Copilot commented on code in PR #17595:
URL: https://github.com/apache/iotdb/pull/17595#discussion_r3200561952
##########
iotdb-core/confignode/src/main/java/org/apache/iotdb/confignode/manager/load/service/TopologyService.java:
##########
@@ -224,6 +257,14 @@ private synchronized void topologyProbing() {
final int fromId = entry.getKey().getLeft();
final int toId = entry.getKey().getRight();
+ if (!proberIds.contains(fromId)) {
+ // Not in this batch — carry forward as reachable if history is
non-empty and last known OK
+ if (!entry.getValue().isEmpty()) {
+ Optional.ofNullable(latestTopology.get(fromId)).ifPresent(s ->
s.add(toId));
+ }
+ continue;
Review Comment:
For non-prober (fromId) pairs, the code currently marks (fromId -> toId) as
reachable whenever there is any heartbeat history. This loses the previous
failure-detector outcome and can incorrectly flip a previously-detected broken
connection back to reachable just because old samples remain in the list.
Persist the last computed reachability per pair (or reuse the last topology)

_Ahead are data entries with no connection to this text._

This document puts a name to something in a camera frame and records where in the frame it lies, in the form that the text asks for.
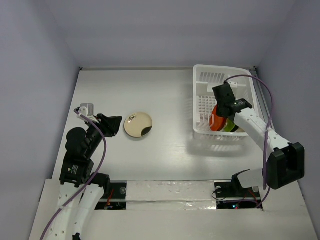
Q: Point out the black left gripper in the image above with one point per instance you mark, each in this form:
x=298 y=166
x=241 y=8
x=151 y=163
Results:
x=110 y=124

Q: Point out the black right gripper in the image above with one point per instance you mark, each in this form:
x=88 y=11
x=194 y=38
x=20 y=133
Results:
x=223 y=110

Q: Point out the lime green plate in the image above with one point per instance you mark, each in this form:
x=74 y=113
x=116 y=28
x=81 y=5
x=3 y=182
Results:
x=230 y=127

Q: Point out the orange plate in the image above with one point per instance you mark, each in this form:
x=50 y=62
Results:
x=216 y=123

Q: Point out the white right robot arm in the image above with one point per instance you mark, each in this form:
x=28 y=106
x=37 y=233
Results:
x=284 y=161

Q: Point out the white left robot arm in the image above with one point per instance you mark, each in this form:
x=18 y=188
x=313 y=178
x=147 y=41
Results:
x=81 y=187

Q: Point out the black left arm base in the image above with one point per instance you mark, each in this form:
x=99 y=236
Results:
x=115 y=199

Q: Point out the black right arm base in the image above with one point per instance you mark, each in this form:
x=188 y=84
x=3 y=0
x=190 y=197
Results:
x=233 y=189

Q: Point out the white plastic dish rack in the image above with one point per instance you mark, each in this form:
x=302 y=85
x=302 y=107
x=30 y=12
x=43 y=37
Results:
x=205 y=78

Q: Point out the black plate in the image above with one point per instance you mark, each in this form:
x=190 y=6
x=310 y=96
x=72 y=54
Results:
x=236 y=129

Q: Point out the silver foil strip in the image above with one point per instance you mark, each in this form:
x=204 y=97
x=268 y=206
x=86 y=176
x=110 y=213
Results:
x=170 y=195

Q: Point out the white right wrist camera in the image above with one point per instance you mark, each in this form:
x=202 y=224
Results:
x=233 y=84

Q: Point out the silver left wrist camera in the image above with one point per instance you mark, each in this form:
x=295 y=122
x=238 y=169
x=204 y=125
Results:
x=86 y=110

and carry that forward for non-probers, rather than using
`!entry.getValue().isEmpty()` as the condition.
##########
iotdb-core/confignode/src/main/java/org/apache/iotdb/confignode/manager/load/service/TopologyService.java:
##########
@@ -234,21 +275,68 @@ private synchronized void topologyProbing() {
logAsymmetricPartition(latestTopology);
- // 5. notify the listeners on topology change
+ // 9. notify the listeners on topology change
if (shouldRun.get()) {
topologyChangeListener.accept(latestTopology);
}
+
+ // 10. push topology changes to DataNodes
+ pushTopologyToDataNodes(latestTopology, dataNodeLocations);
}
/**
- * We only consider warning (one vs remaining) network partition. If we need
to cover more
- * complicated scenarios like (many vs many) network partition, we shall use
graph algorithms
- * then.
+ * Push topology changes to DataNodes via PUSH_TOPOLOGY request. Each
DataNode receives only its
+ * own reachable set. lastPushedTopology is updated only on successful push.
*/
+ private void pushTopologyToDataNodes(
+ Map<Integer, Set<Integer>> latestTopology, List<TDataNodeLocation>
dataNodeLocations) {
+ final Map<Integer, TDataNodeLocation> dataNodesMap =
+ dataNodeLocations.stream()
+ .collect(Collectors.toMap(TDataNodeLocation::getDataNodeId, loc ->
loc));
+
+ final Map<Integer, TDataNodeLocation> targetMap = new HashMap<>();
+ for (final TDataNodeLocation location : dataNodeLocations) {
+ final int nodeId = location.getDataNodeId();
+ final Set<Integer> reachableSet = latestTopology.getOrDefault(nodeId,
Collections.emptySet());
+ final Set<Integer> lastPushed = lastPushedTopology.get(nodeId);
+ if (lastPushed != null && lastPushed.equals(reachableSet)) {
+ continue;
+ }
+ targetMap.put(nodeId, location);
+ }
+
+ if (targetMap.isEmpty()) {
+ return;
+ }
+
+ final DataNodeAsyncRequestContext<TUpdateClusterTopologyReq, TSStatus>
context =
+ new
DataNodeAsyncRequestContext<>(CnToDnAsyncRequestType.PUSH_TOPOLOGY, targetMap);
+ for (final Map.Entry<Integer, TDataNodeLocation> entry :
targetMap.entrySet()) {
+ final int nodeId = entry.getKey();
+ final Set<Integer> reachableSet = latestTopology.getOrDefault(nodeId,
Collections.emptySet());
+ final Map<Integer, Set<Integer>> perNodeTopology = new HashMap<>();
+ perNodeTopology.put(nodeId, new HashSet<>(reachableSet));
+ final TUpdateClusterTopologyReq req =
+ new TUpdateClusterTopologyReq(dataNodesMap, perNodeTopology);
+ context.putRequest(nodeId, req);
+ }
+
+ CnToDnInternalServiceAsyncRequestManager.getInstance()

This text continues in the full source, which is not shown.